# Use this HTS on my TV broadcast?



## zipzappy (May 11, 2007)

Hi is it possible for me to use this home theater system on my tv broadcasts, i have io digital cable and a panasonic plasma screen tv, i want to be able to use the home theater system not only when watching DVDs but also when watch regular TV, thanks in advanced


http://www.amazon.com/Sony-BRAVIA-D...1?ie=UTF8&s=electronics&qid=1203466794&sr=8-1


If its not possible, could it be done with a receiver cause i do have one

Thanks in advanced


----------



## V0lt (Sep 14, 2002)

You should be able to get by with the receiver you already have, and it's usually as simple as taking the optical output like TOSlink or SP/DIF to the back of the compatible receiver. If your receiver is dated and you don't care about multichannel audio, you can take the audio out from the back of the TV and connect it via RCA cable to the input of the receiver.


----------



## ebackhus (Apr 21, 2005)

Fox nailed it there. I recently bought a new HDTV and that had an effect on how I connect things.

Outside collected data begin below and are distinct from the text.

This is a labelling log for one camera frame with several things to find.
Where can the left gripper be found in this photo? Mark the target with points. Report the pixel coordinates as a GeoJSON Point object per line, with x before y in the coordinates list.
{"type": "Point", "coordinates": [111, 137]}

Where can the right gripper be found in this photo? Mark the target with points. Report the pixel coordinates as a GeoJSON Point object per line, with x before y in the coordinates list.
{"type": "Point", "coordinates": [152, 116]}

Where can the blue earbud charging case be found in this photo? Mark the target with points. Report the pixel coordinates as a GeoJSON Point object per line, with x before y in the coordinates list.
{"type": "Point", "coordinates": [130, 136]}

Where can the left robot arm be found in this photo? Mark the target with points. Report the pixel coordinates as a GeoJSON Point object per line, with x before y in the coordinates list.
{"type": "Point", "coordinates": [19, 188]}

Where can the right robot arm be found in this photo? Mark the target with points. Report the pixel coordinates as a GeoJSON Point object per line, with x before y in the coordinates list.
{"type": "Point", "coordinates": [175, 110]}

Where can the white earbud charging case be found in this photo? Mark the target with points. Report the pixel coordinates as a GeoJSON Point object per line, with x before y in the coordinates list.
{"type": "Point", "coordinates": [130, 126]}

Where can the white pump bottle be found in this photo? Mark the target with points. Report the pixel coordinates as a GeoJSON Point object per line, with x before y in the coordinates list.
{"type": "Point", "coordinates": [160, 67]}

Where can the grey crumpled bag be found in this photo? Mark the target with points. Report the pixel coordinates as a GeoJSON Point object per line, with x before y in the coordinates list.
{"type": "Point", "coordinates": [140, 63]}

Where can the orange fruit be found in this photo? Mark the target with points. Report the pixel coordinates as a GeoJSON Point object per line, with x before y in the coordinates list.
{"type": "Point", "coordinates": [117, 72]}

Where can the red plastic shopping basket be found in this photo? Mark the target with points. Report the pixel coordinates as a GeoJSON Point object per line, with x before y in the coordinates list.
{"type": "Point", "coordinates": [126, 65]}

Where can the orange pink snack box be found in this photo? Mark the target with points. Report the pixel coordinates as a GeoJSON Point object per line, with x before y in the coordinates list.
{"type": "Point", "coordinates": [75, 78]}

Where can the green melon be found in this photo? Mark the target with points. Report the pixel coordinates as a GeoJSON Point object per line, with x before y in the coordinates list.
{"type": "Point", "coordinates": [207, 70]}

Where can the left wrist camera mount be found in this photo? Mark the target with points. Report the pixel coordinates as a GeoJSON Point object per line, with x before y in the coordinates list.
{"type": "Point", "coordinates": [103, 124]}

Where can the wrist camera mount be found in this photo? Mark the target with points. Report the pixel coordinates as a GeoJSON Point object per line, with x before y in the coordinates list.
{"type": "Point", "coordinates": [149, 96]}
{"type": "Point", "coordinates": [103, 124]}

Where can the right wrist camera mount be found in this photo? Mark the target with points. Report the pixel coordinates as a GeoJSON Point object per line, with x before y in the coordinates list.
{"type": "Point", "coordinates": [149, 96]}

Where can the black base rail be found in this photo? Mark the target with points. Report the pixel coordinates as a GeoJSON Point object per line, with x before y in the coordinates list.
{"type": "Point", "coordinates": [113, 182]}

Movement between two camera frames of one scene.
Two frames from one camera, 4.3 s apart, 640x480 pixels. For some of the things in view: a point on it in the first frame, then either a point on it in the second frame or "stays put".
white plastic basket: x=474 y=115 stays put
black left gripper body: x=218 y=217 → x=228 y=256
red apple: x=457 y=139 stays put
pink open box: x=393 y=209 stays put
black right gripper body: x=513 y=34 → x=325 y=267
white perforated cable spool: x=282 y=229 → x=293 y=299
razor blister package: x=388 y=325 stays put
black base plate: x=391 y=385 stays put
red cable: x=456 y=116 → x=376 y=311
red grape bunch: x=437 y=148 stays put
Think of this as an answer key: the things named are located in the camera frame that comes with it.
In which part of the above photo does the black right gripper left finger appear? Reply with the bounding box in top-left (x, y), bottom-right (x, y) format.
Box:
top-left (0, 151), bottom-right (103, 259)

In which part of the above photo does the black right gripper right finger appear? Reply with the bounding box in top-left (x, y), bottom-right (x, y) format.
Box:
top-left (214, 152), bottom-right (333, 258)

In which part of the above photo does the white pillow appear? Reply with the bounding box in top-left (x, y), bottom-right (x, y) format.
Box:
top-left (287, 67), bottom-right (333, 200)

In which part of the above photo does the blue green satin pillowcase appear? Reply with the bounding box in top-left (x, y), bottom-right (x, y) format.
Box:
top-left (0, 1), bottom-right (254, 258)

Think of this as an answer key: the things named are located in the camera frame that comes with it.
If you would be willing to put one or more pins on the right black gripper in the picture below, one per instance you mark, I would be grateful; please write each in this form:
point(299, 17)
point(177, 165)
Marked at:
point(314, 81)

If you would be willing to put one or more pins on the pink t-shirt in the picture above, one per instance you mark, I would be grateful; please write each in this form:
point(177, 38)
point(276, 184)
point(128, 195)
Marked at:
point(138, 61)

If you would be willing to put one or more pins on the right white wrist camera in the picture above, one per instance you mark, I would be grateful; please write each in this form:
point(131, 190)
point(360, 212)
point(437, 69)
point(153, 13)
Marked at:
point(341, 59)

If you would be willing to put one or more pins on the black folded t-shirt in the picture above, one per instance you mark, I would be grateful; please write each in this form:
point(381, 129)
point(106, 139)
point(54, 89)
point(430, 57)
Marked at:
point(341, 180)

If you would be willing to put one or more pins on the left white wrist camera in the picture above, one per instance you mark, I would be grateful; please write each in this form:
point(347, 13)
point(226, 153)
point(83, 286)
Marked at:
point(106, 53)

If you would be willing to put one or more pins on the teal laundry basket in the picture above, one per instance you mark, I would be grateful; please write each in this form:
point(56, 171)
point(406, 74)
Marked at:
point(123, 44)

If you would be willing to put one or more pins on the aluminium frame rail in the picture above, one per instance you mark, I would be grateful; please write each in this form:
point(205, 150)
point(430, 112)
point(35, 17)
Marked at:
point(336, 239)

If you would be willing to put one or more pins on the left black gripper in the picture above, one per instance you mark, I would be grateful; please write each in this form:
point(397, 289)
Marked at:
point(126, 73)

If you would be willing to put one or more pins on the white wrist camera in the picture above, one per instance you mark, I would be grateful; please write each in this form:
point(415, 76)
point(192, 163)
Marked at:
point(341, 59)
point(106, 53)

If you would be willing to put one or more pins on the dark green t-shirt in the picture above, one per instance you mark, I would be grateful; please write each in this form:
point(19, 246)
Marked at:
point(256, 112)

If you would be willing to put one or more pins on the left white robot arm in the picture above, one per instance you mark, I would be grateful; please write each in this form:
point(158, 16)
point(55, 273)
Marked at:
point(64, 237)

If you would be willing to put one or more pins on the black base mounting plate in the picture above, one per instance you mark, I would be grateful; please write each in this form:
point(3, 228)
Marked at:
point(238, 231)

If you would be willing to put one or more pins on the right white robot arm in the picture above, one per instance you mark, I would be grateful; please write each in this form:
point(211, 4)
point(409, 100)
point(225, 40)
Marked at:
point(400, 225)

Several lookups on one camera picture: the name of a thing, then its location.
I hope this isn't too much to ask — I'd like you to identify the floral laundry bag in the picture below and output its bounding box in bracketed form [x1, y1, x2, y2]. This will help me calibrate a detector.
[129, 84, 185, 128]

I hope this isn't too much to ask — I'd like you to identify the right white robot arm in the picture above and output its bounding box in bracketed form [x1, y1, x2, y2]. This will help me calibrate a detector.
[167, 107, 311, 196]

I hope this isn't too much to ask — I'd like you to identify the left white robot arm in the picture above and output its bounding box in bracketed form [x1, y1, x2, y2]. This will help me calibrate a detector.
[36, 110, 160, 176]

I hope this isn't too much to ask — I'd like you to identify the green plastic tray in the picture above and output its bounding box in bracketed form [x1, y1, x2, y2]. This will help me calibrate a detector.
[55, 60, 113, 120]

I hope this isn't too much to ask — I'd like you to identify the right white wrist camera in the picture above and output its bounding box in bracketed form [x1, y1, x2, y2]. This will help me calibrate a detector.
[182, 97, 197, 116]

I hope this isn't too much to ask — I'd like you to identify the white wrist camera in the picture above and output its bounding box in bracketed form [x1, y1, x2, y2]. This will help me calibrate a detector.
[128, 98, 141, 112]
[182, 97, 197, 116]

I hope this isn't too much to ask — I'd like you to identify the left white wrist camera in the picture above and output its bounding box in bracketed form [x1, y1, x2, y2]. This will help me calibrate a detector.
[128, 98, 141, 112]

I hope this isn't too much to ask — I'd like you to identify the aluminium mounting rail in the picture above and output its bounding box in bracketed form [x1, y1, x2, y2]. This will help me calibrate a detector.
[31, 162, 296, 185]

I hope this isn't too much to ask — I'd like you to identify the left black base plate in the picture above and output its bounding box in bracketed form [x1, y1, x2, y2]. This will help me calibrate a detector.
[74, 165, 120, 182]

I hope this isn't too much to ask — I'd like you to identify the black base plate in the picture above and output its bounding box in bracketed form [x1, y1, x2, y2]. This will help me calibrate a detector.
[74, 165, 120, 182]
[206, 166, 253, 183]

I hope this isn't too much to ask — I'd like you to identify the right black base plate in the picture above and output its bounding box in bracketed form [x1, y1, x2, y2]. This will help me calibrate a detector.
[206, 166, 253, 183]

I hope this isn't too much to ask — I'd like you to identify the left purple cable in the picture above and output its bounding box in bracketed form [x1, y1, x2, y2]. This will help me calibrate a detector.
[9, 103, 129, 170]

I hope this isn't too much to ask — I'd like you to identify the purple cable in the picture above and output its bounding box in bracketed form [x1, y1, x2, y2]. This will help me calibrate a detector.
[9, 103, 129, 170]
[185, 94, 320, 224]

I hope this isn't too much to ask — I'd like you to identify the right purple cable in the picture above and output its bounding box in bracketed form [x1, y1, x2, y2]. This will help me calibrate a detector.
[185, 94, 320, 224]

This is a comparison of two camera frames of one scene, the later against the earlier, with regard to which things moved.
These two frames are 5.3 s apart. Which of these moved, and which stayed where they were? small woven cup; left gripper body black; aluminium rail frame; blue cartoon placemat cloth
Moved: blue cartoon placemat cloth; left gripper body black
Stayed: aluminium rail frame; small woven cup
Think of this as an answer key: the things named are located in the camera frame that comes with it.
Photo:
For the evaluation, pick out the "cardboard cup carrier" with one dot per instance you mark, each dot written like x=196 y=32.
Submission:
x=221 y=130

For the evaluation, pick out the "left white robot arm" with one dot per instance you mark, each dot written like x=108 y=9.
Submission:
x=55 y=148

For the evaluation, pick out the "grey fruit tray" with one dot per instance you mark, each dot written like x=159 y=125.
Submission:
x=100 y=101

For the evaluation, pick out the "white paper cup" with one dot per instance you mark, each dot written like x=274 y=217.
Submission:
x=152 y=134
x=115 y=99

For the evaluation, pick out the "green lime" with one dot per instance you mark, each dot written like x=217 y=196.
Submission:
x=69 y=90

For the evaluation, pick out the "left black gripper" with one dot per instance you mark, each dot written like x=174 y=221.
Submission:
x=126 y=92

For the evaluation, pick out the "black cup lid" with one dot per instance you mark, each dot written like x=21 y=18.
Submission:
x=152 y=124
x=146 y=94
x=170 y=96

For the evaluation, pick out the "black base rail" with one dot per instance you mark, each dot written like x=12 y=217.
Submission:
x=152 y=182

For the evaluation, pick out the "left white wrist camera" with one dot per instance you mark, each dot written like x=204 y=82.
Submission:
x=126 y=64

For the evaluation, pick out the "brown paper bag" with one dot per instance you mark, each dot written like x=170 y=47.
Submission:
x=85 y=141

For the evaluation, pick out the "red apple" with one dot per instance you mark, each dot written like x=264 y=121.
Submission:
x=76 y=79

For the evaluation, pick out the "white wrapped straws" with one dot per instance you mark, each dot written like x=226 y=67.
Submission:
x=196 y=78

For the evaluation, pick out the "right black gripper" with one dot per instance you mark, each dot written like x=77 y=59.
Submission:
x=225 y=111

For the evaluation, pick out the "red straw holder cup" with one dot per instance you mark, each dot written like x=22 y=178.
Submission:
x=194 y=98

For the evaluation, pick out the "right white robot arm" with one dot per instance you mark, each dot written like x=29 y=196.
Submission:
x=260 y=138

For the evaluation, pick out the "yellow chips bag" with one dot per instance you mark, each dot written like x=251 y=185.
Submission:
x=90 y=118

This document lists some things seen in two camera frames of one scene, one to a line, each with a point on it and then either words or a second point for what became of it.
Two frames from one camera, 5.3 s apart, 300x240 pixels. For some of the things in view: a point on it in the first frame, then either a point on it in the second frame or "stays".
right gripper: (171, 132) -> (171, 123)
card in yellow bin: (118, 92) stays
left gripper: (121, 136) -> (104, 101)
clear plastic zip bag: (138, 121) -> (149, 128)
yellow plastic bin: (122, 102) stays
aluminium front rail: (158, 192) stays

I also had digital cable installed and tha threw more components into an already crammed setup.

Current setup:

Cable Box-----HDMI to TV for video, coaxial digital to receiver for audio
XBox 360-----Component to TV for video, TOS-Link optical to receiver for audio
Playstation 2-----Component to TV for video, TOS-Link optical to reciever for audio
Wii-----S-Video combo cable to receiver for video and audio
SNES-----S-Video combo cable to reciever for video and audio
PC-----DVI to HDMI connected to TV for video, RCA to phono analog cable connected to TV for audio

I don't have any of the outputs on the TV being used as I haven't found a need for them yet.


----------



## zipzappy (May 11, 2007)

it worked! you guys were right, thank you so much!


----------